▸ **Directions for this task**
Would you give the number of lines in the entries that contain the word "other"? Nothing else is needed.
(Dataset records Opens)
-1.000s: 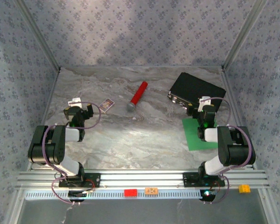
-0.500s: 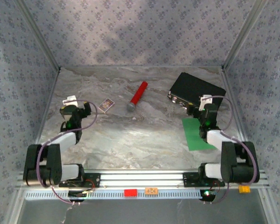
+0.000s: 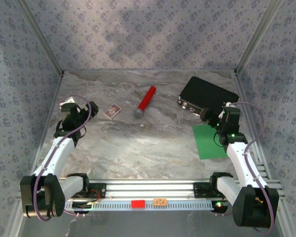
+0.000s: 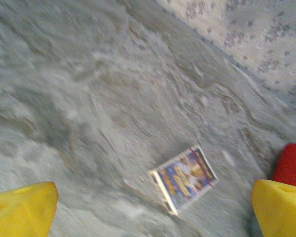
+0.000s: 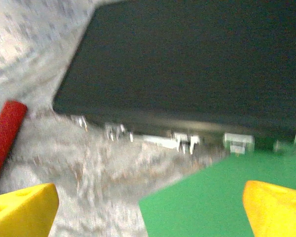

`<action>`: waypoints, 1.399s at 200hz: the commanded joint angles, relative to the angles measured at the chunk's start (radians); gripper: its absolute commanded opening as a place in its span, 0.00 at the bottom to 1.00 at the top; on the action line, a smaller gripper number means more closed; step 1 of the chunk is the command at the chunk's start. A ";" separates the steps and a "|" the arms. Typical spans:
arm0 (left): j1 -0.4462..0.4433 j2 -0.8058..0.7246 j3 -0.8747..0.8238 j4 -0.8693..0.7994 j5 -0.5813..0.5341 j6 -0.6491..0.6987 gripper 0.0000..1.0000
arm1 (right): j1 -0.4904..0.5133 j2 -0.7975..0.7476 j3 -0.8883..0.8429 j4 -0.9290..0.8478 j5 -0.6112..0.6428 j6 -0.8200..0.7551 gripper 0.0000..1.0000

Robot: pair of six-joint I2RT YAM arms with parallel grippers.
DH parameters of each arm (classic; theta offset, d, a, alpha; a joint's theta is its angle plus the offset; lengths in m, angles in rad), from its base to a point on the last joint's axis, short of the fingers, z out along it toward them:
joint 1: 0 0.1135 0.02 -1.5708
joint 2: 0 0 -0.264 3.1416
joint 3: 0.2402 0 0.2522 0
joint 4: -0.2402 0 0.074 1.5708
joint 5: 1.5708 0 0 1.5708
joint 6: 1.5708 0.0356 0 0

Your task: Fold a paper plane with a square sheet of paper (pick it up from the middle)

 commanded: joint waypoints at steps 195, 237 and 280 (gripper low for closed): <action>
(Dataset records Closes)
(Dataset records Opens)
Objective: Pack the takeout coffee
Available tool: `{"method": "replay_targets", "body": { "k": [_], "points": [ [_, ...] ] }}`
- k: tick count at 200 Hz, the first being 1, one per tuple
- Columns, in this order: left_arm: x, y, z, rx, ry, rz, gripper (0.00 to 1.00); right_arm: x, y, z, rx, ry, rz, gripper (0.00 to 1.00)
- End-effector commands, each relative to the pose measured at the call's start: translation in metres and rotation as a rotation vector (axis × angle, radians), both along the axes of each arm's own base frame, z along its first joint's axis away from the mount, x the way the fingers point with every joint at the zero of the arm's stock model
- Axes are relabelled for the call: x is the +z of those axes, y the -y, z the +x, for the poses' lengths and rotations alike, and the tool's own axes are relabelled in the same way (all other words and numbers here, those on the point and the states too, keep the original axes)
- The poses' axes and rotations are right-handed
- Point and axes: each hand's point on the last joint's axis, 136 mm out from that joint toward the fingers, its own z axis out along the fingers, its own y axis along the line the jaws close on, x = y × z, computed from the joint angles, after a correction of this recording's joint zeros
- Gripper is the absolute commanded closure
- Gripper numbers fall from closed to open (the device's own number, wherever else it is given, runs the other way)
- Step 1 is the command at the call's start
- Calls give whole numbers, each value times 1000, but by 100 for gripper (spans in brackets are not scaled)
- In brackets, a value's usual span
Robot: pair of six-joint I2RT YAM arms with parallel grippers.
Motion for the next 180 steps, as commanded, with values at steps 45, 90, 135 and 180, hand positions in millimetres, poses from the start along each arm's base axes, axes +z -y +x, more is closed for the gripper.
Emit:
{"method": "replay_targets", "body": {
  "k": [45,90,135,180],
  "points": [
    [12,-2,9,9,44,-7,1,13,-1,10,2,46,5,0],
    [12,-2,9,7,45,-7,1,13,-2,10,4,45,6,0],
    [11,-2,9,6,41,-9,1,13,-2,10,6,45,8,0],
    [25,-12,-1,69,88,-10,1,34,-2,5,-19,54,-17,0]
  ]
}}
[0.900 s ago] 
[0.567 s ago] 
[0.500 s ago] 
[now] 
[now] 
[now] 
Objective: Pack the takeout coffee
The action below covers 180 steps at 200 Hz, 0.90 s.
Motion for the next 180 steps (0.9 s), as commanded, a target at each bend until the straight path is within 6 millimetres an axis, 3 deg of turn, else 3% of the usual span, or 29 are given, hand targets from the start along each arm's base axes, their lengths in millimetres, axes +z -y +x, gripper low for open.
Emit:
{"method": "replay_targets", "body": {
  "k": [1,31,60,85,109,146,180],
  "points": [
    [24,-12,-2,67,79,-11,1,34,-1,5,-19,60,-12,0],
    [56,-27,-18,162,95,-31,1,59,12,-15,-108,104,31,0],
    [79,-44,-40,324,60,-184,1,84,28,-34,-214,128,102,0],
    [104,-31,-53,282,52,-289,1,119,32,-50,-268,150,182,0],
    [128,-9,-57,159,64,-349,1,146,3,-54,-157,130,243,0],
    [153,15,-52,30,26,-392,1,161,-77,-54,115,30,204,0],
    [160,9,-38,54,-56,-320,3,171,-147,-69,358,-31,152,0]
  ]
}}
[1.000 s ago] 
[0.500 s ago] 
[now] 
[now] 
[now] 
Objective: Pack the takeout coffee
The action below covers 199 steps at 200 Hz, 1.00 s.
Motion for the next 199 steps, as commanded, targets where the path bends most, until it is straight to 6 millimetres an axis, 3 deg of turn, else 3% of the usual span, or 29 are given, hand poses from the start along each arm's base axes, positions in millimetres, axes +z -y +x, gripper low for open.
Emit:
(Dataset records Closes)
▸ **Written response**
2